*Task objective*: Your task is to restate the listing word for word without the pictures.

□ □ □

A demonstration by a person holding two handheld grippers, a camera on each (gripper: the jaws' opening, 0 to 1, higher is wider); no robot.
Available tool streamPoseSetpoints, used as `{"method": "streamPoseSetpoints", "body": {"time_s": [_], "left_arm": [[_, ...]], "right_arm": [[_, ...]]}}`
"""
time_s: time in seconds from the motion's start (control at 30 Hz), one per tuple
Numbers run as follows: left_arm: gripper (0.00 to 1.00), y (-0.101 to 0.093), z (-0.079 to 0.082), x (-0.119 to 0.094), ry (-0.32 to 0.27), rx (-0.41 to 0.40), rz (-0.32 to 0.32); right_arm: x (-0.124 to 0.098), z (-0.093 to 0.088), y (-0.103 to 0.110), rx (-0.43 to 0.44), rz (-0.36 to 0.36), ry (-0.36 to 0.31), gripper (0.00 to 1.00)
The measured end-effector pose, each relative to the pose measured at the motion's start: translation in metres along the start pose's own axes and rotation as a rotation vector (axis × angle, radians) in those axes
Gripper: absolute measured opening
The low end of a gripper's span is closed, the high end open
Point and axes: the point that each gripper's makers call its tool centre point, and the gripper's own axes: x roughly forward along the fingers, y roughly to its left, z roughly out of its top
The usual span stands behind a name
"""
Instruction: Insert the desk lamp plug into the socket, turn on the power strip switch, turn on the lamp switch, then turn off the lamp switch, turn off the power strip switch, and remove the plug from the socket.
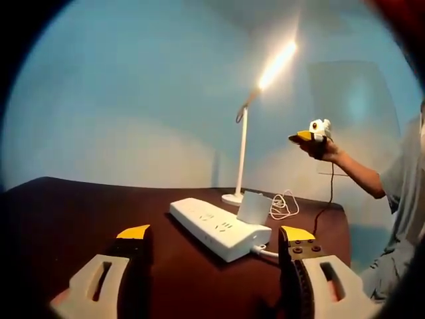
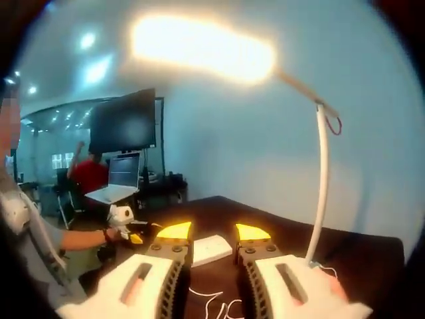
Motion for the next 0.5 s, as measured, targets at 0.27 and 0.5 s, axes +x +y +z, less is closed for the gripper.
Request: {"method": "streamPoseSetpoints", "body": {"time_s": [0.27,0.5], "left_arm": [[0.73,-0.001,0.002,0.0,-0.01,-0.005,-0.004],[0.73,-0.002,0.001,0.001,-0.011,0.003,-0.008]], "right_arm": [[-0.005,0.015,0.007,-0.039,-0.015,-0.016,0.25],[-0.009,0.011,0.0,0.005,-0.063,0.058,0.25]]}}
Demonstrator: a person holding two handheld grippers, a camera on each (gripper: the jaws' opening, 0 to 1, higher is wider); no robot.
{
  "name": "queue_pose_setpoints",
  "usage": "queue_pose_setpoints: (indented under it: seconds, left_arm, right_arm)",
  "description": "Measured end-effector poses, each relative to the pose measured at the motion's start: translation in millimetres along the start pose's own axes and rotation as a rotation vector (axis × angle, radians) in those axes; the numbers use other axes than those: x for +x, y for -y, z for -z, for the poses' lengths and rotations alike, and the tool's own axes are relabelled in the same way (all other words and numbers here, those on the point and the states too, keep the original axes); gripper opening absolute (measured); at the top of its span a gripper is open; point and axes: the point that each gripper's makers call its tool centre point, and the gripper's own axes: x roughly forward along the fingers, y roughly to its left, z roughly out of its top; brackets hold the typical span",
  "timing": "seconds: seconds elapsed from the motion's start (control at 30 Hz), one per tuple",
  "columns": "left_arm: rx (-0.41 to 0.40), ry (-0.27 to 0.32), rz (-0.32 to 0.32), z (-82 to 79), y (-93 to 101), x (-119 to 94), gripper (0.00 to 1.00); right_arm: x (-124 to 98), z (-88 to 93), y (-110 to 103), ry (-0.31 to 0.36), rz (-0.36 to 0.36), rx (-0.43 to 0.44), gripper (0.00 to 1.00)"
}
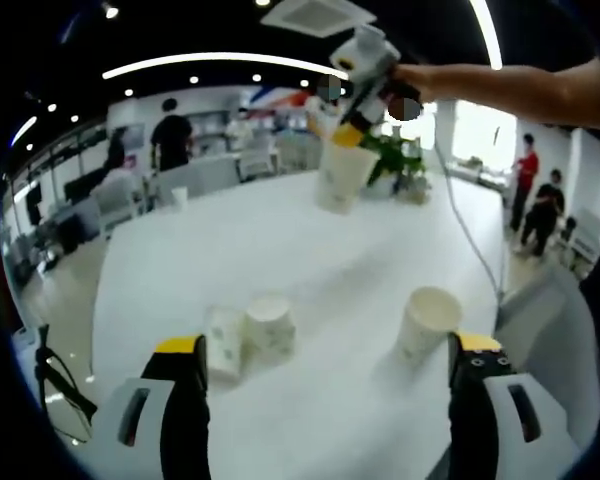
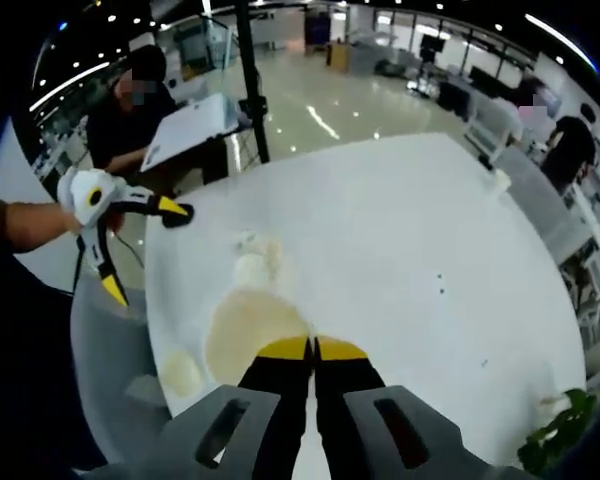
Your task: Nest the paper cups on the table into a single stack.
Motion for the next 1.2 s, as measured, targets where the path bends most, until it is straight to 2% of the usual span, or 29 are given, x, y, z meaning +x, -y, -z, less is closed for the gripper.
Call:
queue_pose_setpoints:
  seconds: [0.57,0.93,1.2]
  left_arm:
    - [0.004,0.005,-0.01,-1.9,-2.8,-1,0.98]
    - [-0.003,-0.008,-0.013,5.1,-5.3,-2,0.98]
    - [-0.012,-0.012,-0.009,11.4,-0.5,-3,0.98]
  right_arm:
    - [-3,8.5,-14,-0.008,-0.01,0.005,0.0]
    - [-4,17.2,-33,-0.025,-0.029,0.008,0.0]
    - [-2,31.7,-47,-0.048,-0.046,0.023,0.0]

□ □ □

*Reply*:
A demonstration by a person holding two handheld grippers, a camera on each (gripper: the jaws' opening, 0 to 1, higher is wider); no robot.
Available tool streamPoseSetpoints, used as `{"method": "streamPoseSetpoints", "body": {"time_s": [_], "left_arm": [[_, ...]], "right_arm": [[_, ...]]}}`
"""
time_s: time in seconds from the motion's start (control at 30 Hz), one per tuple
Numbers run as follows: left_arm: gripper (0.00 to 1.00), y (-0.101 to 0.093), z (-0.079 to 0.082), x (-0.119 to 0.094), ry (-0.32 to 0.27), rx (-0.41 to 0.40), rz (-0.32 to 0.32); right_arm: x (-0.124 to 0.098), z (-0.093 to 0.088), y (-0.103 to 0.110), rx (-0.43 to 0.44), rz (-0.36 to 0.36), ry (-0.36 to 0.31), gripper (0.00 to 1.00)
The measured end-effector pose, each relative to the pose measured at the motion's start: translation in metres along the start pose's own axes and rotation as a rotation vector (axis × angle, radians) in those axes
Gripper: absolute measured opening
The low end of a gripper's span is closed, the high end open
Point and axes: the point that each gripper's makers call its tool centre point, and the gripper's own axes: x roughly forward along the fingers, y roughly to its left, z roughly out of its top
The usual span stands behind a name
"""
Instruction: Insert the desk lamp plug into the socket, turn on the power strip switch, turn on the lamp switch, then turn off the lamp switch, turn off the power strip switch, and remove the plug from the socket.
Motion for the next 0.5 s, as measured, targets at 0.27 and 0.5 s, axes +x +y +z, less is closed for the gripper.
Request: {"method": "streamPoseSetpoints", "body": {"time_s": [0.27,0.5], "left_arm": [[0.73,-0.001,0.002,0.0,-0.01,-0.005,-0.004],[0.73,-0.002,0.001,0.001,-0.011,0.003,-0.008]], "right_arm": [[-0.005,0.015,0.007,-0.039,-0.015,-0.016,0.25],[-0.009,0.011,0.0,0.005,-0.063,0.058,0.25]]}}
Demonstrator: a person holding two handheld grippers, a camera on each (gripper: the jaws' opening, 0 to 1, higher is wider); no robot.
{
  "name": "queue_pose_setpoints",
  "usage": "queue_pose_setpoints: (indented under it: seconds, left_arm, right_arm)",
  "description": "Measured end-effector poses, each relative to the pose measured at the motion's start: translation in millimetres along the start pose's own axes and rotation as a rotation vector (axis × angle, radians) in those axes; the numbers use other axes than those: x for +x, y for -y, z for -z, for the poses' lengths and rotations alike, and the tool's own axes are relabelled in the same way (all other words and numbers here, those on the point and the states too, keep the original axes); gripper opening absolute (measured); at the top of its span a gripper is open; point and axes: the point that each gripper's makers call its tool centre point, and the gripper's own axes: x roughly forward along the fingers, y roughly to its left, z roughly out of its top; brackets hold the typical span",
  "timing": "seconds: seconds elapsed from the motion's start (control at 30 Hz), one per tuple",
  "columns": "left_arm: rx (-0.41 to 0.40), ry (-0.27 to 0.32), rz (-0.32 to 0.32), z (-82 to 79), y (-93 to 101), x (-119 to 94), gripper (0.00 to 1.00); right_arm: x (-124 to 98), z (-88 to 93), y (-110 to 103), ry (-0.31 to 0.36), rz (-0.36 to 0.36), rx (-0.43 to 0.44), gripper (0.00 to 1.00)"
}
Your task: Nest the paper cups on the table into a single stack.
Motion for the next 1.2 s, as measured, targets where the path bends most, until it is straight to 2% of the usual span, or 29 are given, x, y, z meaning +x, -y, -z, less is closed for the gripper.
Call:
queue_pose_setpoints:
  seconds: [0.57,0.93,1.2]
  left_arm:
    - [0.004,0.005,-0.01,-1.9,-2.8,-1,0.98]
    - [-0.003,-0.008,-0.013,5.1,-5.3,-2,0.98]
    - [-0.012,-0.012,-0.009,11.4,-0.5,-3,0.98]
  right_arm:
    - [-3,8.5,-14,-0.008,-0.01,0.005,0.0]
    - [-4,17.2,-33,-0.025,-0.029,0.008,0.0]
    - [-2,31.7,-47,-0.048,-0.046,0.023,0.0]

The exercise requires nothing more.